Salutatorian Adam Seward told his fellow graduates a story.

“I was having a conversation with my grandfather about college and he and I were talking about classes,” Seward said. “I said my mother is actually scheduling most of my classes. He looked me in the eye and said, ‘Adam, no one can live your life but you, not your mom, not your dad, not anyone else, just you.”

“He didn’t mean we shouldn’t listen to our elders, that we shouldn’t take advice, but when it comes down to it, the decisions that create who you are are all down to you and you alone,” Seward said.

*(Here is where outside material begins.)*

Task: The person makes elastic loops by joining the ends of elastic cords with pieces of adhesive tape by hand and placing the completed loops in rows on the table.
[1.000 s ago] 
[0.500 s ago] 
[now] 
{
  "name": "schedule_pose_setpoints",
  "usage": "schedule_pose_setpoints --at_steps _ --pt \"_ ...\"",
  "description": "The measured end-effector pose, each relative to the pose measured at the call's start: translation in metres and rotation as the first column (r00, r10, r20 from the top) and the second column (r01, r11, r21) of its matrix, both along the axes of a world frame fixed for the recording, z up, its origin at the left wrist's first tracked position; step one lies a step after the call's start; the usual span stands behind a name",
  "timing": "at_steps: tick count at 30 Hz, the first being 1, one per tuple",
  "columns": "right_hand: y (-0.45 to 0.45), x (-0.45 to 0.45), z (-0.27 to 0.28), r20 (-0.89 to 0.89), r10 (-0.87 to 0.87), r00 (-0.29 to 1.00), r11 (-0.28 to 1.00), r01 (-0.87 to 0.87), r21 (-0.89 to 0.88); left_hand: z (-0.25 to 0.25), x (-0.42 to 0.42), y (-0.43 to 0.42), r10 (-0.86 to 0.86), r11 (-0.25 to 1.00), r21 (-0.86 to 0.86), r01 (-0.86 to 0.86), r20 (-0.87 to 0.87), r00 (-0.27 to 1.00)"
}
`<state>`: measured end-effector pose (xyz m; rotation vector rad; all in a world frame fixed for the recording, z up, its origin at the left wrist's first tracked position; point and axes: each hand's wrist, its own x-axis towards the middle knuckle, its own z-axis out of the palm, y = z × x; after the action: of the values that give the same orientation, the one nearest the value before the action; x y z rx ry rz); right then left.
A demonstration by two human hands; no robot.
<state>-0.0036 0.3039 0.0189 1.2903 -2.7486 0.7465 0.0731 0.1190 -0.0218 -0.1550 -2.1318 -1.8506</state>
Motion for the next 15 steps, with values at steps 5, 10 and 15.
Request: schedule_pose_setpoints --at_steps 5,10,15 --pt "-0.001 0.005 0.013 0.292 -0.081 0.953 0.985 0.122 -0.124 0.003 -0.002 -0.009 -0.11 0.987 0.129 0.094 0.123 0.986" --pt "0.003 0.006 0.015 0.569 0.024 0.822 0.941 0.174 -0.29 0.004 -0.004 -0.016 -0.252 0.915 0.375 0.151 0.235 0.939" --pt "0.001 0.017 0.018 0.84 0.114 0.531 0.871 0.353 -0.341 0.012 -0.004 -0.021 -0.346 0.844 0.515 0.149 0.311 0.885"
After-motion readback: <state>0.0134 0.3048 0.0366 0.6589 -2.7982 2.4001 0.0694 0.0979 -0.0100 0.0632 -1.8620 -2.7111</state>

This year’s commencement guest speaker was Dante Wright, a 2011 Surry County High School graduate who is now a lawyer and assistant commonwealth’s attorney for neighboring Sussex County.

“You were all promised the best year of your high school careers but instead what you received was a laptop and essentially told to figure it out,” Wright said. “What should have been your year of lifelong memories with your best friends and favorite teachers actually became searching for the nearest WiFi signal and virtual classrooms. What should have been your senior prom and hopefully Senior Skip Day … that was transformed into an entire year that happened to be skipped. You see, the fact that you are all sitting here today means that you are capable of enduring life’s struggle. It means that you are ready and willing to accept whatever challenge life has to offer to you. It means because you’ve seen struggle, you are ready for success.”

Wright then told the graduates a story. In 2018, he was set to graduate from North Carolina Central University with his law degree when he received a call from his brother, whom he had not seen in 17 years, asking him to visit.

“Now the question becomes why is it that I had not seen my brother in 17 years? That’s because he is serving a life sentence in a supermax prison,” Wright said. “As I’m there and I’m talking to him and he’s talking to me, he’s speaking with such intelligence and I can’t help but wonder how is it he’s speaking with shackles on him and there I sat about to receive my second diploma and become a lawyer? And what came to my mind is that I had a village of people that cared about me, that loved me. Hold on to your village. Those that are out there in this crowd today, the people that are going to cheer for you when you cross this stage and receive your diploma, those that are going to shed tears for you, screaming your name, those are your village.”

Surry County High School Principal Courtney Ward then announced that the 44 graduates had collectively committed to nearly 20 colleges, universities and community colleges for the fall, and had been awarded over a quarter of a million dollars in scholarships and financial aid.

“The pandemic did not limit you, your spirit or your talent,” she said.